Prof. Dr. Ayfer Gedikli / Düzce Üniversitesi Siyasal Bilgiler Fakültesi Dekanı
Kanuni Sultan Süleyman'ın resmi nikâhlı eşi, dönemin Osmanlı sarayının güzel, güçlü ve stratejik hanım sultanı Hürrem Sultan'ın doğduğu topraklar olmasından dolayı mıdır bilinmez, diğer eski Sovyet Bloku ülkelere göre Ukrayna'yı her zaman kendimize daha yakın hissederiz. Ukrayna dendiğinde aklımıza gelen ikinci önemli olay ise 26 Nisan 1986 tarihinde, henüz Sovyet rejimi altında olduğu dönemde Çernobil Nükleer Santrali'nin bir reaktöründe meydana gelen kaza sonucu yaşanan radyasyon sızıntısı ve buna bağlı çevre felaketidir. Maalesef bu kaza, Karadeniz bölgemizde radyasyon yayılmasına yol açmış ve sızıntının etkileri uzun yıllar yaşanmaya devam etmiştir. Son dönemde ise Ukrayna, anıt yapıları, tarihi kiliseleri ve özgün mutfağı ile Türkiye'den giden turistler için oldukça ekonomik ve çok tercih edilen bir destinasyon haline gelmiştir. Ayrıca, YÖK'ün denklik verdiği üniversitelerinde eczacılıktan veterinerliğe farklı bölümlerde Türk öğrenciler eğitim görmekte ve birçok Türk işletmesi de bu ülkede faaliyet göstermektedir.

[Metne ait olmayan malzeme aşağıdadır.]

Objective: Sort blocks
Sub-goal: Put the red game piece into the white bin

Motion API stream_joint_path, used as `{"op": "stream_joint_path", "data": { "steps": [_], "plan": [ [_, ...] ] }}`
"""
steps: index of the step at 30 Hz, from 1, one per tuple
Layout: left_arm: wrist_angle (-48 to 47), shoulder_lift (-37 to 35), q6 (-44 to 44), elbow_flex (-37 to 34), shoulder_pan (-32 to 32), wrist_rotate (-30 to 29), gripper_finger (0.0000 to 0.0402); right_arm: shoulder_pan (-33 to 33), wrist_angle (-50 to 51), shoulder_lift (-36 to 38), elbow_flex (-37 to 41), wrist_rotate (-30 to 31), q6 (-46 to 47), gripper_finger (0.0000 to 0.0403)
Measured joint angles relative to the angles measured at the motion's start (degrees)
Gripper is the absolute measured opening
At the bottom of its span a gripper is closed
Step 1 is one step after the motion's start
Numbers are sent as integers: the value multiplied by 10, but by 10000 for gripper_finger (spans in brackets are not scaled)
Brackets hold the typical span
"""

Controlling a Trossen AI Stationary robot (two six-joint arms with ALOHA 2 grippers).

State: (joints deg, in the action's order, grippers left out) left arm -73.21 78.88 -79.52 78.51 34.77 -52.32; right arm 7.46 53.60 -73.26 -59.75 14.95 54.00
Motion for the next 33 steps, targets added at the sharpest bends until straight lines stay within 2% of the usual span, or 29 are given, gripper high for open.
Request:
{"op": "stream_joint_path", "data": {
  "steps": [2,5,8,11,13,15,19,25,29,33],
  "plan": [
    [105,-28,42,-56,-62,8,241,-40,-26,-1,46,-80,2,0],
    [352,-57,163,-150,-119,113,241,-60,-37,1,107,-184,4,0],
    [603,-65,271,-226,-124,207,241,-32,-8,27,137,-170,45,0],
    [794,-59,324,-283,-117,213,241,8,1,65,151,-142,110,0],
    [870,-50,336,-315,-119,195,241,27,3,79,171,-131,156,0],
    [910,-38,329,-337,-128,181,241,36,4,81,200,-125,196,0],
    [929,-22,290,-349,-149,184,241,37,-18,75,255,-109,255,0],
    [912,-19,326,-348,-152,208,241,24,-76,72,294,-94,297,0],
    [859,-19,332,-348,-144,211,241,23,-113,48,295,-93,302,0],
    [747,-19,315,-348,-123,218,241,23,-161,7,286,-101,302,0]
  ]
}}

Ekonomik performansı düşük
Ukrayna, SSCB'nin dağılmasının ardından 1991 yılında bağımsızlığını kazanmış olmakla birlikte, yaşadığı önemli ekonomik ve siyasi sorunlar nedeniyle Moldova ile birlikte bölgenin ekonomik performansı en düşük iki ülkesini temsil etmektedir. Öte yandan geniş ve bereketli toprakları sayesinde dünyanın en önemli tahıl ihracatçısı ülkeleri arasındadır. Dışişleri Bakanlığımızın web sayfasında yayınlanan verilere göre 2021 yılı itibarıyla Ukrayna'nın GSYIH'sı 150 milyar dolardır. GSYIH'nın sektörlere göre dağılımı ise yüzde 11,7 tarım, yüzde 27,3 sanayi ve yüzde 61 hizmetler sektörü şeklindedir. Ülkede kişi başı GSYIH 3.984 dolardır.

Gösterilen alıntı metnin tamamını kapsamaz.